The world gets it's happy ending, except me. Of course.
It's only fair, I guess. not like I deserve one, anyways.
So as brilliantly as I pretend to fit in with the world, when it's a couple's only song playing, guess who's out there all alone?
I'll give you a hint.
It's me.
YES, it's childish to be upset just cause of this. But c'mon. My life has been one screw up after another. Just having a person I know deep down who could always pick up the pieces and put me back together, I'd say I deserve at least that much.
But of course, no. Whatever psycho plan God has laid out for me next, whatever fucking misadventure is next, it requires I be miserable and lonely. cus that's how He rolls.
I mean, at least give me someone to say "at least i'm not THAT person". but NOPE. It's all me this time.
Everyone will be looking at ME, going "Oh sayang, I love you so much, I was almost THAT, can you believe that?"
"No, I love you too much to believe that. NO ONE deserves to be THAT. Except for THAT. maybe THAT deserves worse"
cue snare drum. laughter.
I wish I'd at least be good at something. So far, I'm a failure at EVERY. FUCKING. THING. I. DO.

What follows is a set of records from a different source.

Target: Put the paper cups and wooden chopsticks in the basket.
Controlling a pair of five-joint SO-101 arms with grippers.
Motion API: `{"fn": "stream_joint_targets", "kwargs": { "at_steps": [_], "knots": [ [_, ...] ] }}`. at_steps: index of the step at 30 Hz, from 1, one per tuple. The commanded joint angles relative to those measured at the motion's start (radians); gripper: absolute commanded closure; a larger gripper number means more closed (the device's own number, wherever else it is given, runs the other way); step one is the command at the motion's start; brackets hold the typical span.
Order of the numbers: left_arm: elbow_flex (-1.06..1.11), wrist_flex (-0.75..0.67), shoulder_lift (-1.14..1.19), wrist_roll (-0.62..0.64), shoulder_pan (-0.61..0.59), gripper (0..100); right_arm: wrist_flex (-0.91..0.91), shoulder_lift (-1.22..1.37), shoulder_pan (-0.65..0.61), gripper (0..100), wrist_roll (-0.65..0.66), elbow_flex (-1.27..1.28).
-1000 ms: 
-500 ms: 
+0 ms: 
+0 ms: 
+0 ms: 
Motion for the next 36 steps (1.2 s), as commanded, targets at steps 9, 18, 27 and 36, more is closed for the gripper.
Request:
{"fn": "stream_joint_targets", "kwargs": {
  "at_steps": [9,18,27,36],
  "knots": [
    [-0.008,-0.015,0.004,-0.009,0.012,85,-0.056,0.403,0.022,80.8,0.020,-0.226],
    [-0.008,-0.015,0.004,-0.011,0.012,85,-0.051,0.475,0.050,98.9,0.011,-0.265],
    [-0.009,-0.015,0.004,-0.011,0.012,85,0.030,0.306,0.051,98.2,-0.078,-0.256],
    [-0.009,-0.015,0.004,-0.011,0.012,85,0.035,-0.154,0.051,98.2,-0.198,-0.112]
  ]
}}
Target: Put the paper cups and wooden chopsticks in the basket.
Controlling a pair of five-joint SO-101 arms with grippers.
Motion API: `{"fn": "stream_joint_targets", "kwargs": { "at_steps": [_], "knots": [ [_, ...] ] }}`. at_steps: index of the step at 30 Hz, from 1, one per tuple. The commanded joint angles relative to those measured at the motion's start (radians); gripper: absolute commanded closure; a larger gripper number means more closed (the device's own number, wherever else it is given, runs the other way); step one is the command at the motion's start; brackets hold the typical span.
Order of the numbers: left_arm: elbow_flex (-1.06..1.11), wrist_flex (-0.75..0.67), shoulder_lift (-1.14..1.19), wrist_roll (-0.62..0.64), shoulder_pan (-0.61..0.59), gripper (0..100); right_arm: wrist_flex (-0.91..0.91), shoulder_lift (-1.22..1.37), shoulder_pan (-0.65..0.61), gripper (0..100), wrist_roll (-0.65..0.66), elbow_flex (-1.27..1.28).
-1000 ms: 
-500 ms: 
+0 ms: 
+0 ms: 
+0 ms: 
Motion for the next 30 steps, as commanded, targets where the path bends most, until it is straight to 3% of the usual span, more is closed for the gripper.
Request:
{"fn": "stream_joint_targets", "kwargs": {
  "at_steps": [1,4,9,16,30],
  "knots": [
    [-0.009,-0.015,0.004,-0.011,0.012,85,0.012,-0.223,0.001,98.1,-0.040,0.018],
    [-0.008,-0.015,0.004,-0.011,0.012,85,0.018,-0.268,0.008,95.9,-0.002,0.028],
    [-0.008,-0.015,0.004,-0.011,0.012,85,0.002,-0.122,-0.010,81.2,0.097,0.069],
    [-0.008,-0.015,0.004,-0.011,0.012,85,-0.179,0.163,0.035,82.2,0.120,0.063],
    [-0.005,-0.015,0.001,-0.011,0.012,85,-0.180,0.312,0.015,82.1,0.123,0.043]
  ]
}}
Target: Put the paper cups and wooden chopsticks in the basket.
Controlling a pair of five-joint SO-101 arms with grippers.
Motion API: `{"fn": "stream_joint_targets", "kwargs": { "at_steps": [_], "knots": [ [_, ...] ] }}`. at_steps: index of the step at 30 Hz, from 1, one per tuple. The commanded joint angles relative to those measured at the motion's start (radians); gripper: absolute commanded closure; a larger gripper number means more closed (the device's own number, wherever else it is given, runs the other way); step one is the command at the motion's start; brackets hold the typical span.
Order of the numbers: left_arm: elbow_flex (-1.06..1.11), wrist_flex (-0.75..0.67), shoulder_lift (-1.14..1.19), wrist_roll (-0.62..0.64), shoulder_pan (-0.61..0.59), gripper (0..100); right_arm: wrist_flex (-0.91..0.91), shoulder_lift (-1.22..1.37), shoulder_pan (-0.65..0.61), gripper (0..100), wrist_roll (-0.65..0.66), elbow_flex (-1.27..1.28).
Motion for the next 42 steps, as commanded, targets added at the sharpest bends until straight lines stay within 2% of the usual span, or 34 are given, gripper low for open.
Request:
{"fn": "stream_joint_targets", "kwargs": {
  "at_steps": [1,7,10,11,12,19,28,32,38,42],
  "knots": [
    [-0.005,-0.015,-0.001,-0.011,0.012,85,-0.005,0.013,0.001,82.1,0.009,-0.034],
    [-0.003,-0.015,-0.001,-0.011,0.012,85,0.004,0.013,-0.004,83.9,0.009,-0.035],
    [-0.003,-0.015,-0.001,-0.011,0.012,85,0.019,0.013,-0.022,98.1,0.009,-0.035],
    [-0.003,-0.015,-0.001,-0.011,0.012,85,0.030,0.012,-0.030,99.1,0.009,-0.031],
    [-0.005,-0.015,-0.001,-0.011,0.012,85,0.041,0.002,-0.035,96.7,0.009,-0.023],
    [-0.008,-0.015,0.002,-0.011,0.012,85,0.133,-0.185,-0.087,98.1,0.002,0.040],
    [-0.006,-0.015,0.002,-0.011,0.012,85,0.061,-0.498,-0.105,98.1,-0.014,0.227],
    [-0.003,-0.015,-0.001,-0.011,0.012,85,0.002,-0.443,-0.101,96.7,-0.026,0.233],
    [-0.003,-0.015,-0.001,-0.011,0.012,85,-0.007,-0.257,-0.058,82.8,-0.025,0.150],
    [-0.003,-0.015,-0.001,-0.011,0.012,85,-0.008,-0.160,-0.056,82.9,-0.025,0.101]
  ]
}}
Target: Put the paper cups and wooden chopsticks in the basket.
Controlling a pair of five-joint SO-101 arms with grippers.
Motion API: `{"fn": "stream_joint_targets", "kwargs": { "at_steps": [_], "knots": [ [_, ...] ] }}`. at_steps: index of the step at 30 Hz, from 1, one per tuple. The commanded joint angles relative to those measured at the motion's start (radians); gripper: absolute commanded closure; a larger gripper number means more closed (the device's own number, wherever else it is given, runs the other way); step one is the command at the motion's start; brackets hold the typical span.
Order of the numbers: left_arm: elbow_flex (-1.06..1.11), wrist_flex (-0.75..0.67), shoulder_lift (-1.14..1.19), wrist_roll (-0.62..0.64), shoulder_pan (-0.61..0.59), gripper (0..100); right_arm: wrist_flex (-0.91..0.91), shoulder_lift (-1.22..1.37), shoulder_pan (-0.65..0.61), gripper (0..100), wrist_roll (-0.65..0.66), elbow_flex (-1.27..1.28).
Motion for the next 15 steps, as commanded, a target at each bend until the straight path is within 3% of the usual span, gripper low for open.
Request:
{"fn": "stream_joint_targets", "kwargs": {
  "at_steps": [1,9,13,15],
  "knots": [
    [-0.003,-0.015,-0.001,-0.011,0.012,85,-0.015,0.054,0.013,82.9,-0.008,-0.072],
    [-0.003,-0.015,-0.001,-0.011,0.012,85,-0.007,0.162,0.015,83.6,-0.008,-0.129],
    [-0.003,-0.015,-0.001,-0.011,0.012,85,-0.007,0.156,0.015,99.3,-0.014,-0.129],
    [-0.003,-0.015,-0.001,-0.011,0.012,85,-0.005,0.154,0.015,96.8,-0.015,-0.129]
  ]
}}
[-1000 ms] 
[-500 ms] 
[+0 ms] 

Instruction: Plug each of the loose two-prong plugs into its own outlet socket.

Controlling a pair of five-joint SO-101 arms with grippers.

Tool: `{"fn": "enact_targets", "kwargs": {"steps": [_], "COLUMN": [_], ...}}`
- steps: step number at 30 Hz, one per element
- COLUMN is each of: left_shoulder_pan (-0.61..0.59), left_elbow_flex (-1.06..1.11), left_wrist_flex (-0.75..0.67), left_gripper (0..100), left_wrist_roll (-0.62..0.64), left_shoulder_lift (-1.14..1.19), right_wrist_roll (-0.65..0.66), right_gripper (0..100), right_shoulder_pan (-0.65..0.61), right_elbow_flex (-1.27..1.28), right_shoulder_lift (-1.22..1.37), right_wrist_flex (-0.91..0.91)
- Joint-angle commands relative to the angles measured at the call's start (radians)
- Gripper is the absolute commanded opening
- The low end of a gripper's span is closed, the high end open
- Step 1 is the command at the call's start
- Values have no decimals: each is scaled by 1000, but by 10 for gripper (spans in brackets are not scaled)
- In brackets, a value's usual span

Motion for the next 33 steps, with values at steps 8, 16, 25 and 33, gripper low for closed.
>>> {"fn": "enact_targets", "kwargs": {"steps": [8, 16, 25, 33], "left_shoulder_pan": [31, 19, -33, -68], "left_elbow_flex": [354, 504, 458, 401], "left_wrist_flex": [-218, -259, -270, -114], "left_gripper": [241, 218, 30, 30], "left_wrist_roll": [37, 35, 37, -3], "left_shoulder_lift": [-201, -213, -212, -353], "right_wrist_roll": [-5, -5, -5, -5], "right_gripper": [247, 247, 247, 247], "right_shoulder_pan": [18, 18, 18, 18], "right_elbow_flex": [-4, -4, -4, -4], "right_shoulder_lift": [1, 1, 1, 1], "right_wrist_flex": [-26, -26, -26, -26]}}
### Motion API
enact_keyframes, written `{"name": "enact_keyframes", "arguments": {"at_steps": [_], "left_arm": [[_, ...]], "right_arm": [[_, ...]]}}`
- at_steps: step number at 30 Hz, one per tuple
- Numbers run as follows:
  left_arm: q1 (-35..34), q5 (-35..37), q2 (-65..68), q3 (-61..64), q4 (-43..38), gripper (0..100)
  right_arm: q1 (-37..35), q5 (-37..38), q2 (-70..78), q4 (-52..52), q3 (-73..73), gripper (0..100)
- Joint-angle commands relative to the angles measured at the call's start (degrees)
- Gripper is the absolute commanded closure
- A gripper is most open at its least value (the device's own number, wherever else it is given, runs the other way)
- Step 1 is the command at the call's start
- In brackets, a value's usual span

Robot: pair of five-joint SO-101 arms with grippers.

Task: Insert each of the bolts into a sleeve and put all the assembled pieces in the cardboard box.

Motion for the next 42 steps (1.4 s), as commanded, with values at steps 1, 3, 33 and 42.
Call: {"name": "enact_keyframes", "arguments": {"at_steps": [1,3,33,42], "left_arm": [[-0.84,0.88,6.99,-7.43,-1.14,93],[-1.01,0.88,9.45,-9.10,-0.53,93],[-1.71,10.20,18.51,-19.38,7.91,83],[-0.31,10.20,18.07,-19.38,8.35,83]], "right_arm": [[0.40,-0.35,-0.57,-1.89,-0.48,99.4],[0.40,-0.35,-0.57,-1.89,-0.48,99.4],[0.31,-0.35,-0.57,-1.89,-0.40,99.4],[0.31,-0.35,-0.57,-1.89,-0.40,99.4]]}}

Everyone's got their fairy tale. A knight in shining armor to come save their asses from the ugly unloved dragon. Who am I? I'm the dragon's crap. I dont even get a mention.
Let's face it. I'm never anyone's number 1. the security of being someone's only one eludes me. Why? I deserve it, apparently. cus I'm not a nice person. I mind my own business (OHEMGEE) I make my own snarky comments and keep them to myself (THENERVE) and enjoy geeky things like aliens and robots (ABOMINATION).
Everyone's so happy in love. I hate it. I want it to be MY TURN.
NOT as a sidekick. MY. FUCKING. TURN.
I'm tired of being the lonely person on fb on a friday night watching everyone exchange their love notes. I'm tired of having no one to message when I'm being held at knifepoint during family events. I'm tired of never being able to get physical romance.
And I am most definitely, without a doubt, sick and tired of doing SO MUCH work, and getting ABSOLUTELY NOTHING FOR IT.
Or even worse, being called a fucking DISAPPOINTMENT for it.